_Try it:_ In how many lines of the entries below does "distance" appear? Give only the number.

_Data to process:_
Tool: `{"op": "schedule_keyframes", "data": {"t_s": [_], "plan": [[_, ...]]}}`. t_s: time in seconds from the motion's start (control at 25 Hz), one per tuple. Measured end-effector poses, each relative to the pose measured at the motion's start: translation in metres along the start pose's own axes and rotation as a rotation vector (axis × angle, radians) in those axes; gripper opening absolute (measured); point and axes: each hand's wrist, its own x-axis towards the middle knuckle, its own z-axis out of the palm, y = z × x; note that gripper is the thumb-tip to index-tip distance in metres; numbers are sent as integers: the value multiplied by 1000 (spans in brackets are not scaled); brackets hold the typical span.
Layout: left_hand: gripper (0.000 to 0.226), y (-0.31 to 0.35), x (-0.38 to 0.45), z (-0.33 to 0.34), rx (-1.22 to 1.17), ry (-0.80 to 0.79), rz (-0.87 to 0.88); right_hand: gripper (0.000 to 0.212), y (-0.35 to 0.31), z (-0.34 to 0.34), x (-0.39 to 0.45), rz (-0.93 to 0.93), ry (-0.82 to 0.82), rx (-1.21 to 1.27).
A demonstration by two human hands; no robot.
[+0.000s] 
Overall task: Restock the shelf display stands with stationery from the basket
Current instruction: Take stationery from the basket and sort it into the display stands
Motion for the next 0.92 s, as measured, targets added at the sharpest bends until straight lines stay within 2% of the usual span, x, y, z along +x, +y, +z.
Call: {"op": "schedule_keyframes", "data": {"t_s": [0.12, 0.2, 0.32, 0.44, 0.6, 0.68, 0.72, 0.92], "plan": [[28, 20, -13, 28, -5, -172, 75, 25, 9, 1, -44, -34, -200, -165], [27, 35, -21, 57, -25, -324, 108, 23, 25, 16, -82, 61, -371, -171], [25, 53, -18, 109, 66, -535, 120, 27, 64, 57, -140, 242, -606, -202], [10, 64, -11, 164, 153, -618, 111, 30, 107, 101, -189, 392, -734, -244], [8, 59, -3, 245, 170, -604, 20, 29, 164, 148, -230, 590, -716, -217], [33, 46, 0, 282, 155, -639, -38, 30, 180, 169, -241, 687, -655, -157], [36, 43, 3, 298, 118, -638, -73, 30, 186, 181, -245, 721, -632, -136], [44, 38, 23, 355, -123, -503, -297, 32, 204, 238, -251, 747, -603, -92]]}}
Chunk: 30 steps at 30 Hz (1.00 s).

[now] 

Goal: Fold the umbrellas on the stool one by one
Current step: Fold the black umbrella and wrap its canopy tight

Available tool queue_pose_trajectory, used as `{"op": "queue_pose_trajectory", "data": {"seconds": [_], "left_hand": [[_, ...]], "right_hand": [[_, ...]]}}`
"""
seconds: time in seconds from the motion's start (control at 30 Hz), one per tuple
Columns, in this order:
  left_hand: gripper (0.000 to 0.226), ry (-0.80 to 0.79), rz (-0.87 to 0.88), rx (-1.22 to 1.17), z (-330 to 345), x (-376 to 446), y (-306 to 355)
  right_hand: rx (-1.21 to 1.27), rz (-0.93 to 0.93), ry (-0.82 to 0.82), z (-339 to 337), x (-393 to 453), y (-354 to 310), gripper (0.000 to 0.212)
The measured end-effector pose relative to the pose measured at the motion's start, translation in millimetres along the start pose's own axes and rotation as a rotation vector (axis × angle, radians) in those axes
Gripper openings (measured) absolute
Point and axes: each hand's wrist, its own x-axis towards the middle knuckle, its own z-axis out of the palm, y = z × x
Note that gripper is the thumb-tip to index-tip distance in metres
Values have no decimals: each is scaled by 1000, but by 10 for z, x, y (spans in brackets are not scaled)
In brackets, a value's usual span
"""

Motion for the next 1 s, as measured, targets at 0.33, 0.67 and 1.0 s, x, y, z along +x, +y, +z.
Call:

_Exercise output:_ 2